Zolatron 64 6502 homebrew computer & Ben Eater’s project – changes to the ROM

In my previous post, I mentioned how, while I’m following along with Ben Eater’s 6502-based homebrew computer project, I’m also making some revisions of my own. One of these is to use my own address decoding scheme.

So far, things are working okay, but that post included a note about how I’m going to have to make some changes to avoid problems in the future.

Da-do-ROM-ROM

One change I  thought would be easy is the selection of the ROM for reading. My decoding setup, using the four NAND gates of a 74HC00 chip, already provides a ROM enable signal.
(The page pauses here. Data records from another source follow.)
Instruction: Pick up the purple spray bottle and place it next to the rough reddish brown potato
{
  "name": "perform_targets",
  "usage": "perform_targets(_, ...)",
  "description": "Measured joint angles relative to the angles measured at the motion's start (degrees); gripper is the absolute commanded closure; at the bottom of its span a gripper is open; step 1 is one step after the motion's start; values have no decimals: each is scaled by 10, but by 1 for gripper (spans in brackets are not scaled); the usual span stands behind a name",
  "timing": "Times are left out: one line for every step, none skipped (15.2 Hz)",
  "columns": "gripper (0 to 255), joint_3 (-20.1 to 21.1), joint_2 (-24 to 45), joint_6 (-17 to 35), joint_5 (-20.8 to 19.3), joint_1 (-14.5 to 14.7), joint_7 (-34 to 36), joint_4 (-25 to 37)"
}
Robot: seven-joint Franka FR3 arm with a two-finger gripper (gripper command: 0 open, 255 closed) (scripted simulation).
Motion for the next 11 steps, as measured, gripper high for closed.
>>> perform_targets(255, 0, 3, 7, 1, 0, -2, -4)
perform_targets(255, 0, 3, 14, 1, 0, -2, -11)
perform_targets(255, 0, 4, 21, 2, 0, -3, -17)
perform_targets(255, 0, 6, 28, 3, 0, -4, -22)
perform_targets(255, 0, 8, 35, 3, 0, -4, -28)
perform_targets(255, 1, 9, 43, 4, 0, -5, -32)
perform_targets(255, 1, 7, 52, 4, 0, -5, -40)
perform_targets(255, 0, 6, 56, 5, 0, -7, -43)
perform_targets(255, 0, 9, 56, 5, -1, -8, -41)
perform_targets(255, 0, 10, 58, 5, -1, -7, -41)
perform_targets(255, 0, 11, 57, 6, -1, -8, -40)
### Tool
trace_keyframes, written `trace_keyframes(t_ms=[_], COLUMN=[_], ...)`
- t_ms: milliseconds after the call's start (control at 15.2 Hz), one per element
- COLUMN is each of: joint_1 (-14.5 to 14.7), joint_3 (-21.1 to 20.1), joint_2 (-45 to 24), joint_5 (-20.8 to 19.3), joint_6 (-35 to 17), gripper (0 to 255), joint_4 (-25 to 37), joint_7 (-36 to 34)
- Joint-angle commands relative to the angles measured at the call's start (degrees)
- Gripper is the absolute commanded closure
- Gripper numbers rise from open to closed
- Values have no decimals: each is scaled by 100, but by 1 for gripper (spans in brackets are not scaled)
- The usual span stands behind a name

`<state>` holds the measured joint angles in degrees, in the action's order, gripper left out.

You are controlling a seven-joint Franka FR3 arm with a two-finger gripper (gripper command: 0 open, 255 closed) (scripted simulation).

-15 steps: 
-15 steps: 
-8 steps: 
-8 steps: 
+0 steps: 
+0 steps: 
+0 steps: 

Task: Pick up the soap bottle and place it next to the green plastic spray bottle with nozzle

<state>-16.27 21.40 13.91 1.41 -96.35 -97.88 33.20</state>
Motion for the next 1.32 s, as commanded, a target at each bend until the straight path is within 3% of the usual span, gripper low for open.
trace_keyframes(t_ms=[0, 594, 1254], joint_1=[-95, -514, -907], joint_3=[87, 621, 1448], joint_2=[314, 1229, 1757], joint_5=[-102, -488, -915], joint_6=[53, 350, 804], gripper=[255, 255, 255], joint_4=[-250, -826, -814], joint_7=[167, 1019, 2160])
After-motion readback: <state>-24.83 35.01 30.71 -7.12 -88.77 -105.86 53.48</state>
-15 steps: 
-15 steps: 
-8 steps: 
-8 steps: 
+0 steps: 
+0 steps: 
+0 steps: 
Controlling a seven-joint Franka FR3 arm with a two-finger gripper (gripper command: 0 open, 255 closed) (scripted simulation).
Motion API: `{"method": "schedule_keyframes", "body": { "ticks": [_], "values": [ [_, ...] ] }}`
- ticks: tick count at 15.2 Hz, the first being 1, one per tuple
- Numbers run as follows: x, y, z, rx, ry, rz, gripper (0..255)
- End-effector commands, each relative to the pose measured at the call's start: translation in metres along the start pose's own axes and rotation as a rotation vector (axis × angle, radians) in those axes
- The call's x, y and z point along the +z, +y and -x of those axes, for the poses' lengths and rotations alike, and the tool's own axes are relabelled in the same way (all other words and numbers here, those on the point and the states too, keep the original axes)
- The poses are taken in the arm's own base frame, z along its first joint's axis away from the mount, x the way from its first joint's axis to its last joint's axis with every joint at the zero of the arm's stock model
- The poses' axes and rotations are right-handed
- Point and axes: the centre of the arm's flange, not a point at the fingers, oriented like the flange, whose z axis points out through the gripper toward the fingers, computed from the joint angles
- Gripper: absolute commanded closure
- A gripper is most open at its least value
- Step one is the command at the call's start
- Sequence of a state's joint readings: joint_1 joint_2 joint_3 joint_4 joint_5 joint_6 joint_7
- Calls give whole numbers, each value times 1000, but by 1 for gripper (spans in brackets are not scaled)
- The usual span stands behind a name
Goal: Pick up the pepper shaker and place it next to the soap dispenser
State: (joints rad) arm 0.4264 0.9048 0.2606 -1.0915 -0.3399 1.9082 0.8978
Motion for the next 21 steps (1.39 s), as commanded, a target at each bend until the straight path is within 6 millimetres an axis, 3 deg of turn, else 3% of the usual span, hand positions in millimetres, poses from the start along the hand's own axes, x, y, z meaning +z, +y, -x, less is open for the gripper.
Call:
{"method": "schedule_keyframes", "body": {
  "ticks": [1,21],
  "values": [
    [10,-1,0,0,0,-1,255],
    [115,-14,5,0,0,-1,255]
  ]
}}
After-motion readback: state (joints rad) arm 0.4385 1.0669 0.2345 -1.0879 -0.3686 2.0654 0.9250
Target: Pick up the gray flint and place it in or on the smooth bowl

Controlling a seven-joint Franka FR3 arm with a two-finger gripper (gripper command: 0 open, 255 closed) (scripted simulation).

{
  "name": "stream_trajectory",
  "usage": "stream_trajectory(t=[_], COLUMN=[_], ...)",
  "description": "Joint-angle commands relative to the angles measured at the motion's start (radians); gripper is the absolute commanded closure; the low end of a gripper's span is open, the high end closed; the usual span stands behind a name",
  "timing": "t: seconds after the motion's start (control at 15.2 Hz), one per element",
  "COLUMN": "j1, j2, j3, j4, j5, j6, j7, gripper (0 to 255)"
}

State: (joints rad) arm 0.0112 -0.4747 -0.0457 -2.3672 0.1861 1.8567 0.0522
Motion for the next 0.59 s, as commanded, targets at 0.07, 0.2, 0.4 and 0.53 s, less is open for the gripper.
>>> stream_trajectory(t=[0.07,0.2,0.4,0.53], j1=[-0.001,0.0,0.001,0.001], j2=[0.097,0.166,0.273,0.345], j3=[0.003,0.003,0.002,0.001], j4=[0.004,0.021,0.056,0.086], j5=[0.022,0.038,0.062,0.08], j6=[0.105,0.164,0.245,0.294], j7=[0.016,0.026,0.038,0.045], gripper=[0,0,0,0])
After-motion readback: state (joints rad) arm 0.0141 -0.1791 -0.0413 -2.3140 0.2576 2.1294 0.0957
I hooked the /ROM_ENABLE output from this chip to the /CE (chip enable) pin of the ROM. And I also connected the /READ_EN output to the /OE (output enable) pin of the ROM. (In Ben’s scheme this is always held low. In mine, the selection is qualified by the clock. I haven’t decided yet which is the best way to go.)

I fired up the machine again and … (regular readers will know what to expect here) … it didn’t work.

Doh!

In Ben’s project, the ROM lives at address $8000 because he’s making available all 32KB of the AT28C256 EEPROM. But I’ve decided to go with 16KB of ROM positioned at address $C000.

Moving the code

In the code we’ve been using so far, the ‘origin’ or start of the code is set using:

ORG $8000

(This is the Beebasm version).

Simply changing this to $C000 isn’t going to work (ask me how I know). If you do that, you end up with a 16KB binary file and the minipro command line program I’m using to burn the EEPROM complains about the file being the wrong size.

Now, I could have used the Minipro GUI program on my Windows machine and set an offset of 4000 bytes, like I did when burning ROMs for my BBC Master. But there were two problems with that: first, it would mean using Windows (ugh!); and second, I wanted to keep all operations on my electronics workbench, using the LattePanda Alpha I’ve set up as the workbench machine.

So I came up with a different option.

The initial  origin is still $8000. I put in a label ‘startrom’ at that point and then immediately change the origin again, this time to $C000 and the code itself starts there. At the end of the code – as we’ve been doing all along – we reset ORG again to put the reset vector bytes at location $FFFC and $FFFD. But this time, the vector points to $C000 (ie, the label ‘startcode’ in the code below), instead of $8000.

ORG $8000
.startrom
ORG $C000
.startcode

; … code goes here …

ORG $fffc
equw code    ; write $C000 to $fffc
equw $0000   ; fill last two bytes with null values to fill ROM

.end

SAVE “hw3.bin”, startrom, end

That last line is a Beebasm thing. It writes out the binary file starting and ending with the location indicated by the labels ‘startrom’ and ‘end’. Note: we use startrom and not startcode.

This produces a 32KB file but with the actual code in the top 16KB. And it works.

Now to decode that VIA.

[UPDATE 19/06/2020] In Ben’s design, address lines A0-A14 are connected to the ROM, in order to address all 32KB of its space. As I’ve been following Ben, I have that configuration too. And that’s fine. I only need A0-A13 to address the 16KB of ROM space that I’m using. As that space starts at address $C000, A14 will be high, meaning the ROM will use the top half of its address space.

However, when the time comes to lay out a PCB for the Zolatron 64, I needn’t worry about running a trace from the A14 line. I could just tie the A14 pin on the ROM chip high. This could save some useful space.